Here are key questions to get you started:

  • How do I empower my sales force to be creative and actively strive for the company’s success?
  • Which is better group or individual goals?
  • What about commission?

Let’s start with the first question regarding empowerment. It’s no secret that a group actively striving towards the same goal helps create synergy. When staff is encouraged to seek solutions to problems, the job not only seems more fulfilling, but staff has an active stake in the company's success. The ultimate goal is to create a culture that incubates new ideas. In this sense having a more lateral management structure prevails over a traditional hierarchy.

Once you have a culture to facilitate growth, how do you continue motivating staff? Often times this is where the question of commission arrives on the radar. Many companies will seek to reward individual performance over group success. Although this may achieve a higher range of sales averages, it can be devastating to your culture. What often happens is you will have a few associates at the top with stellar averages and many lingering towards the bottom. Ultimately this translates to a lower transaction average for the store as a whole. A second result is will manifest an environment of competition within the store. Worst of all it will impact customers by experiencing a more pushy sales force. Having group goals on the other hand, will help everyone improve as it creates a team centric environment.

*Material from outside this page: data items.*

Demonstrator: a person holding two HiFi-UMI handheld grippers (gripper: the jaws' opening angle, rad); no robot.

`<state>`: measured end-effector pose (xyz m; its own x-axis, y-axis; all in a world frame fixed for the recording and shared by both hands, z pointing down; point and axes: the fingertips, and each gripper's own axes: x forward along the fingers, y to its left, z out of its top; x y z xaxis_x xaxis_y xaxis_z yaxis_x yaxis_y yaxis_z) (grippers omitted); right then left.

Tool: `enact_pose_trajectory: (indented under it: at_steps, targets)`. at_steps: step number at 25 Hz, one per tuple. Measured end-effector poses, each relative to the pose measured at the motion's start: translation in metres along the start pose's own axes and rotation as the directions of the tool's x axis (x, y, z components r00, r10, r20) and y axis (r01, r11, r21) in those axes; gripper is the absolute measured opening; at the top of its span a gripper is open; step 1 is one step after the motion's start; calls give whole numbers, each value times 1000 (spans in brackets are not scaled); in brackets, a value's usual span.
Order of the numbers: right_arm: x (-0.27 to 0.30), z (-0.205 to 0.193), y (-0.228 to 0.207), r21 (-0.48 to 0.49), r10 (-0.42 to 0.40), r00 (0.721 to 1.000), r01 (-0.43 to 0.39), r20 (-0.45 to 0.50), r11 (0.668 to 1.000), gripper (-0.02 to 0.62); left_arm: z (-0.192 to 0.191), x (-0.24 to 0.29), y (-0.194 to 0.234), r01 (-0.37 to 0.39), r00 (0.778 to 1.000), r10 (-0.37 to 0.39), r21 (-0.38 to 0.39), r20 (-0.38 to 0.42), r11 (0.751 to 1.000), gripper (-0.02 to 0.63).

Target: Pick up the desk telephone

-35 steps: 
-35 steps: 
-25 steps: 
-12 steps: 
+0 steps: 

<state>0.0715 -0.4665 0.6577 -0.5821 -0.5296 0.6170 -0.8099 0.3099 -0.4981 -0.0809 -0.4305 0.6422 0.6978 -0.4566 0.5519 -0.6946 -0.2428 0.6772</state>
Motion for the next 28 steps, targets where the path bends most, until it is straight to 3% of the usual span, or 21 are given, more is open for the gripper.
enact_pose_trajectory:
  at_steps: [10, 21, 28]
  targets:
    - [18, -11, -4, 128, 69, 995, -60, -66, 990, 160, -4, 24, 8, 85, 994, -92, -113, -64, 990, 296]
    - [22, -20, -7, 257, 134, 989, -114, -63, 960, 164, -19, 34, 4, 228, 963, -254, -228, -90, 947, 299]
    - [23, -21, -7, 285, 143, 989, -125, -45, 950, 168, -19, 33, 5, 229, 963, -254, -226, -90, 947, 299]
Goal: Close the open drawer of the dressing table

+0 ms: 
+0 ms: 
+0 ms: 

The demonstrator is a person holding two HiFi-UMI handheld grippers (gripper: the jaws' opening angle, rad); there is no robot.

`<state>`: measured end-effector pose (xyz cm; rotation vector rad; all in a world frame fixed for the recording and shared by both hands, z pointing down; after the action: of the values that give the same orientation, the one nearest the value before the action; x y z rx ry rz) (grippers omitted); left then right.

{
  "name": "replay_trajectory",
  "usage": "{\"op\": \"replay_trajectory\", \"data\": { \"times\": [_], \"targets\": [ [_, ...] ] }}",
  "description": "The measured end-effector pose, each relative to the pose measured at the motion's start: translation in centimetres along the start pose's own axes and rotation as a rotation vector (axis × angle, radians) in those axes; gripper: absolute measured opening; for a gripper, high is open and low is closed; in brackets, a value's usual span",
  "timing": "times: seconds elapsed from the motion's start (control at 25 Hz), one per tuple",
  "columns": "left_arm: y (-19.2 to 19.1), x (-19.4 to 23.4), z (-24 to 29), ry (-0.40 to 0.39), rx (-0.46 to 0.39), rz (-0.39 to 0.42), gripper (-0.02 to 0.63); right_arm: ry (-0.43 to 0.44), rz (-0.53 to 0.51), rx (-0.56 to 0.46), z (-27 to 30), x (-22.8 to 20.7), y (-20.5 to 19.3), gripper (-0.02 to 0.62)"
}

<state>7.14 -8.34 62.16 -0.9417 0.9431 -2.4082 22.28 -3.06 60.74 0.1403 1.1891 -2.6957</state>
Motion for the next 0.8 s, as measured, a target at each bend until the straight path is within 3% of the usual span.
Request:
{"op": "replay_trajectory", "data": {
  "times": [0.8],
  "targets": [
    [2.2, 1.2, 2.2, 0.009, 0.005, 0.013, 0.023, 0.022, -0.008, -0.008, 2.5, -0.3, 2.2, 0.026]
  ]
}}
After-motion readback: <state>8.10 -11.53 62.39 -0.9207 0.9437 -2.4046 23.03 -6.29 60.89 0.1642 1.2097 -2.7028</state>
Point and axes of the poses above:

With a group store goal all are made aware of the weekly target, rather than viewing only by the store manager. Also important is to create short term quantifiable goals. At Adagio we like to limit the focus to the current week and results from the week before. If sales targets are consistently out of reach then they are likely not based on historical sales data. To keep goals attainable consider basing them on your calculated annual growth rate. The idea is to facilitate a transparent environment, make quantifiable targets, and help all evolve by rewarding group performance.